» TRY IT:
Output all records below verbatim.

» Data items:

•••

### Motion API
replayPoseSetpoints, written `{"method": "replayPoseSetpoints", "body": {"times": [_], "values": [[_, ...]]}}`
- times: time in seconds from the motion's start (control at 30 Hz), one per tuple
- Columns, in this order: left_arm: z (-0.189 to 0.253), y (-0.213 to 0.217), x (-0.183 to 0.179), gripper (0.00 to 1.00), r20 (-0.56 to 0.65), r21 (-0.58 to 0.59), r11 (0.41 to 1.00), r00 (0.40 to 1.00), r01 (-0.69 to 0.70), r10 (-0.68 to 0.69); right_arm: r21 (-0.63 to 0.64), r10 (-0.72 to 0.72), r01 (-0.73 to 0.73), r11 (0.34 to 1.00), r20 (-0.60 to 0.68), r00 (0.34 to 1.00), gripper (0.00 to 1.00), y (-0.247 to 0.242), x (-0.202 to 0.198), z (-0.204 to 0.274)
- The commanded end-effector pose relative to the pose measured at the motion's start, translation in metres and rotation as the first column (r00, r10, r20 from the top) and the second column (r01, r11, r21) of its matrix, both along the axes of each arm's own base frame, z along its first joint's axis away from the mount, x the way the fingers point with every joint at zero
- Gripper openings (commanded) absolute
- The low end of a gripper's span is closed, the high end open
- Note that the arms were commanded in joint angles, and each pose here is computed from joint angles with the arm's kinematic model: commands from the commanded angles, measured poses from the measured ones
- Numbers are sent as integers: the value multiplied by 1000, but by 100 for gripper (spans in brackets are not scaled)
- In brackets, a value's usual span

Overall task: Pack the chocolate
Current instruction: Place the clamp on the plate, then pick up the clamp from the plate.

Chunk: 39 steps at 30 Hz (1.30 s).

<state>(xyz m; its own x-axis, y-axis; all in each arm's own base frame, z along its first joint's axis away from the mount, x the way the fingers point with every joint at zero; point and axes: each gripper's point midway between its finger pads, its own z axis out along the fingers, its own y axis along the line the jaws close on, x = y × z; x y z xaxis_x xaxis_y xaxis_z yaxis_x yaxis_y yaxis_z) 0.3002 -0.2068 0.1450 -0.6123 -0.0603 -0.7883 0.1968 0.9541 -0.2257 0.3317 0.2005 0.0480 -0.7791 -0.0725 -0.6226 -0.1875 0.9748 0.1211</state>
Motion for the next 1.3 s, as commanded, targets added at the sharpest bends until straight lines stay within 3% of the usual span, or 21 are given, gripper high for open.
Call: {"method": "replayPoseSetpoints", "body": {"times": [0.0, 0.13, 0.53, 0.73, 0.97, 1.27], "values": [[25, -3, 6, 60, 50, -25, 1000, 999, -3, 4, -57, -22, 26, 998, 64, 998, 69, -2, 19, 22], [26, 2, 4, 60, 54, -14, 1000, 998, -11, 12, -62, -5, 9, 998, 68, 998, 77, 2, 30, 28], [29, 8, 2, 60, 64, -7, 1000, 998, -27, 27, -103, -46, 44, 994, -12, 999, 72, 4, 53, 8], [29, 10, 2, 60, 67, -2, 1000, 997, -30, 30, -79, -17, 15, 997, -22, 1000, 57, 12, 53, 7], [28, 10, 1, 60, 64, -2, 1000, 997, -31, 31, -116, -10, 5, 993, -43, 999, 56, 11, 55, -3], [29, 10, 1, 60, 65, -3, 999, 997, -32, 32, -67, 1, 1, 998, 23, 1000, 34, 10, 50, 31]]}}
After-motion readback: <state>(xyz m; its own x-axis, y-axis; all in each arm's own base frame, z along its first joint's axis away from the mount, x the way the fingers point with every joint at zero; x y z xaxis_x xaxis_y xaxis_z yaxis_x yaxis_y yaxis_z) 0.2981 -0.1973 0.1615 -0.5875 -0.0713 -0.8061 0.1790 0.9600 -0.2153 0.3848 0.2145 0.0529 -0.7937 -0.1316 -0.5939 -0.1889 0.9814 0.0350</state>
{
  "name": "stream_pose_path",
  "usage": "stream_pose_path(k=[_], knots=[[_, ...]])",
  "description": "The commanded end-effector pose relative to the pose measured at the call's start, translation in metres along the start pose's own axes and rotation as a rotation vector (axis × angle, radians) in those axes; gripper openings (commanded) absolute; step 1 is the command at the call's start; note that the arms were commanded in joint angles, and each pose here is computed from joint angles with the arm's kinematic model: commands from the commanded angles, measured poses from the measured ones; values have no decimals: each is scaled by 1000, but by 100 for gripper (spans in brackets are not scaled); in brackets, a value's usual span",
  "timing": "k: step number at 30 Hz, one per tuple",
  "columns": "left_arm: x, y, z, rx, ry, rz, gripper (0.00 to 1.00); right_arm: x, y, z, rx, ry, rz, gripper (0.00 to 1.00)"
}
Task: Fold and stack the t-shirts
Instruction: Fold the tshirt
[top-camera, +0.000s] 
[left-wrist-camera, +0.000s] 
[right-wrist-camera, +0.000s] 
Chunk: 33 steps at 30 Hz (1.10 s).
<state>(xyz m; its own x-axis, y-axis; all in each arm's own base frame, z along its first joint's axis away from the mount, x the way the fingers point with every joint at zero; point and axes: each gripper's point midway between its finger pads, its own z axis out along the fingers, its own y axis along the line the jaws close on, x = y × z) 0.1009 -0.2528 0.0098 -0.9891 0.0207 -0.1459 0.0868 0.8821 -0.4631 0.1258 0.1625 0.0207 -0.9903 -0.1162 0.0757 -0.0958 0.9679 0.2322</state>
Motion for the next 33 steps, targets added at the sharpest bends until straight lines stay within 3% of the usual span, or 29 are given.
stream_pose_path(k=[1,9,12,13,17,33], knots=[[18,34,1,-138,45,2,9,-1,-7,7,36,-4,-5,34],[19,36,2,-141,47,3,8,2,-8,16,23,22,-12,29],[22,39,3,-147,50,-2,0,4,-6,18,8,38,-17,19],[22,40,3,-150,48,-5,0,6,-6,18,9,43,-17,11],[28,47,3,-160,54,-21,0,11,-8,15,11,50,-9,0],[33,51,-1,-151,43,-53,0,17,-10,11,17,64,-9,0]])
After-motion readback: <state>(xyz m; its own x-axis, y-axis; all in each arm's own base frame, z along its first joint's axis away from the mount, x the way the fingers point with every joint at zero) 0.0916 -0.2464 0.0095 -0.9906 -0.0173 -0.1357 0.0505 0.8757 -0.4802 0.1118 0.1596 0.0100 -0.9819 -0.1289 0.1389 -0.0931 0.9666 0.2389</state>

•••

» REPLY:
### Motion API
replayPoseSetpoints, written `{"method": "replayPoseSetpoints", "body": {"times": [_], "values": [[_, ...]]}}`
- times: time in seconds from the motion's start (control at 30 Hz), one per tuple
- Columns, in this order: left_arm: z (-0.189 to 0.253), y (-0.213 to 0.217), x (-0.183 to 0.179), gripper (0.00 to 1.00), r20 (-0.56 to 0.65), r21 (-0.58 to 0.59), r11 (0.41 to 1.00), r00 (0.40 to 1.00), r01 (-0.69 to 0.70), r10 (-0.68 to 0.69); right_arm: r21 (-0.63 to 0.64), r10 (-0.72 to 0.72), r01 (-0.73 to 0.73), r11 (0.34 to 1.00), r20 (-0.60 to 0.68), r00 (0.34 to 1.00), gripper (0.00 to 1.00), y (-0.247 to 0.242), x (-0.202 to 0.198), z (-0.204 to 0.274)
- The commanded end-effector pose relative to the pose measured at the motion's start, translation in metres and rotation as the first column (r00, r10, r20 from the top) and the second column (r01, r11, r21) of its matrix, both along the axes of each arm's own base frame, z along its first joint's axis away from the mount, x the way the fingers point with every joint at zero
- Gripper openings (commanded) absolute
- The low end of a gripper's span is closed, the high end open
- Note that the arms were commanded in joint angles, and each pose here is computed from joint angles with the arm's kinematic model: commands from the commanded angles, measured poses from the measured ones
- Numbers are sent as integers: the value multiplied by 1000, but by 100 for gripper (spans in brackets are not scaled)
- In brackets, a value's usual span

Overall task: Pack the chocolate
Current instruction: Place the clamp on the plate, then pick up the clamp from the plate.

Chunk: 39 steps at 30 Hz (1.30 s).

<state>(xyz m; its own x-axis, y-axis; all in each arm's own base frame, z along its first joint's axis away from the mount, x the way the fingers point with every joint at zero; point and axes: each gripper's point midway between its finger pads, its own z axis out along the fingers, its own y axis along the line the jaws close on, x = y × z; x y z xaxis_x xaxis_y xaxis_z yaxis_x yaxis_y yaxis_z) 0.3002 -0.2068 0.1450 -0.6123 -0.0603 -0.7883 0.1968 0.9541 -0.2257 0.3317 0.2005 0.0480 -0.7791 -0.0725 -0.6226 -0.1875 0.9748 0.1211</state>
Motion for the next 1.3 s, as commanded, targets added at the sharpest bends until straight lines stay within 3% of the usual span, or 21 are given, gripper high for open.
Call: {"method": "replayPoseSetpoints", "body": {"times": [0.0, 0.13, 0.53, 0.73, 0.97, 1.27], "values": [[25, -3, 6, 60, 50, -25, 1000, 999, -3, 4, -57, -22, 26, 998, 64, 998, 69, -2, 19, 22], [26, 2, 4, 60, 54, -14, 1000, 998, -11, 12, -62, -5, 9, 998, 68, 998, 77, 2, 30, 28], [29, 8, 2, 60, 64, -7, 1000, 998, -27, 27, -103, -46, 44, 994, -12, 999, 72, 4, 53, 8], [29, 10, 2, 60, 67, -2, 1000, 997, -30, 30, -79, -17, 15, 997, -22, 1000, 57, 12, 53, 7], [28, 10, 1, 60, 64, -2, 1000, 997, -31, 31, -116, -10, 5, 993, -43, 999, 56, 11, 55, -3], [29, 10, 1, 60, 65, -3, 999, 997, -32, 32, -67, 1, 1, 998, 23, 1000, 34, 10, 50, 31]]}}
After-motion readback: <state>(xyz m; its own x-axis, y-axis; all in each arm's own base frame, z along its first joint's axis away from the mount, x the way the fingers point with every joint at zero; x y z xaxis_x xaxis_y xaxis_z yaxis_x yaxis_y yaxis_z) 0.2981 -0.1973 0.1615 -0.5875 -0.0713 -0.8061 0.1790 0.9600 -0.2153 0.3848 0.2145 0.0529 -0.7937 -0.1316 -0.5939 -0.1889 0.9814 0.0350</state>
{
  "name": "stream_pose_path",
  "usage": "stream_pose_path(k=[_], knots=[[_, ...]])",
  "description": "The commanded end-effector pose relative to the pose measured at the call's start, translation in metres along the start pose's own axes and rotation as a rotation vector (axis × angle, radians) in those axes; gripper openings (commanded) absolute; step 1 is the command at the call's start; note that the arms were commanded in joint angles, and each pose here is computed from joint angles with the arm's kinematic model: commands from the commanded angles, measured poses from the measured ones; values have no decimals: each is scaled by 1000, but by 100 for gripper (spans in brackets are not scaled); in brackets, a value's usual span",
  "timing": "k: step number at 30 Hz, one per tuple",
  "columns": "left_arm: x, y, z, rx, ry, rz, gripper (0.00 to 1.00); right_arm: x, y, z, rx, ry, rz, gripper (0.00 to 1.00)"
}
Task: Fold and stack the t-shirts
Instruction: Fold the tshirt
[top-camera, +0.000s] 
[left-wrist-camera, +0.000s] 
[right-wrist-camera, +0.000s] 
Chunk: 33 steps at 30 Hz (1.10 s).
<state>(xyz m; its own x-axis, y-axis; all in each arm's own base frame, z along its first joint's axis away from the mount, x the way the fingers point with every joint at zero; point and axes: each gripper's point midway between its finger pads, its own z axis out along the fingers, its own y axis along the line the jaws close on, x = y × z) 0.1009 -0.2528 0.0098 -0.9891 0.0207 -0.1459 0.0868 0.8821 -0.4631 0.1258 0.1625 0.0207 -0.9903 -0.1162 0.0757 -0.0958 0.9679 0.2322</state>
Motion for the next 33 steps, targets added at the sharpest bends until straight lines stay within 3% of the usual span, or 29 are given.
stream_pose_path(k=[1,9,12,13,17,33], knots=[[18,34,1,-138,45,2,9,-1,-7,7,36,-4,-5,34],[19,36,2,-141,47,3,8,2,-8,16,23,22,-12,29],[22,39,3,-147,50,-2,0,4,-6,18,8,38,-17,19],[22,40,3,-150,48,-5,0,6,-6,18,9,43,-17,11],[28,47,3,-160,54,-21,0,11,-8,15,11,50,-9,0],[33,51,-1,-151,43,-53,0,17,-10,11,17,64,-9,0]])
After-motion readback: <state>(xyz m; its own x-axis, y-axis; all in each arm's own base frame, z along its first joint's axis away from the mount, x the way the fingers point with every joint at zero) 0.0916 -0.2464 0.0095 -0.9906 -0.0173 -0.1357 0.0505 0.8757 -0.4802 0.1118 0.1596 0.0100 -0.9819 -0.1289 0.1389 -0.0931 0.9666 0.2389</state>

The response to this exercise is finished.